In India, donations are made by people to ensure they are making efforts for a good cause. But there’s another side of the story, as well, which is related to tax benefits. Thus, the Indian Government offers a range of tax rebates under Section 11 of the Income-Tax Act to enhance the efforts of religious and charitable institutions. These incentives are designed to support organizations engaged in activities that benefit the public and further social welfare.
However, these rebates are not universally applicable. They are available only for certain types of income and come with specific eligibility criteria that entities must meet to qualify. If you want to fully understand how these tax benefits can be utilised, including the necessary conditions for claiming them.
Let’s explore the ins and outs of Section 1 1 of the Income Tax Act.
What Does Section 11 of the Income Tax Act Mean?

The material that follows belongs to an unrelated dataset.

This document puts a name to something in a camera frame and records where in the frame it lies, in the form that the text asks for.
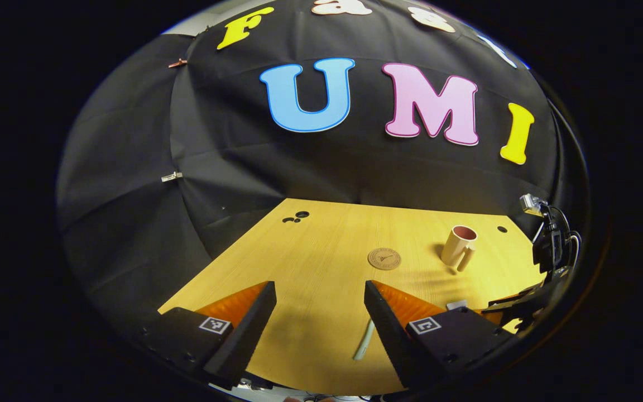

In simple terms, Section 11 of the Income Tax offers tax exemptions for income earned by trusts or institutions dedicated entirely to charitable or religious purposes, as long as that income is used for those purposes within India. However, to qualify for this exemption, the trusts or institutions must meet certain conditions and limitations outlined in the Act. Furthermore, individuals who are officially registered with the Income Tax Department under Section 12A or Section 12AA are eligible for these benefits.
Exemption Under Section 11 Of Income Tax Act
Here is a list of the exemptions under Section 11 of the Income Tax Act. It includes the following:
- One of the first exempts is that the income earned by institutions earned from properties used for religious or chariatble purposes is exempt.
- Secondly, up to 15% of a trust’s total revenue earned in the previous financial year from these activities can be exempt.
- Furthermore, funds received by charitable institutions or trusts, which are given with a specific direction to become part of the trust’s corpus, are exempt.
- Lastly, capital gains from selling capital assets are exempt. However, the condition is that the net proceeds are used to acquire a new capital asset held for wholly charitable or religious purposes.
What are the Conditions for claiming exemption?
Here are the conditions that must be met to claim the exemption under Section 11 of the Income Tax Act.
- The trust or institution must be registered under Section 12AA of the Income Tax Act.
- The income of the charitable institution or trust must not directly or indirectly benefit the settlor (the person who created the trust) or any related parties.
- The trust or institution should not be set up to benefit any specific religious community or caste.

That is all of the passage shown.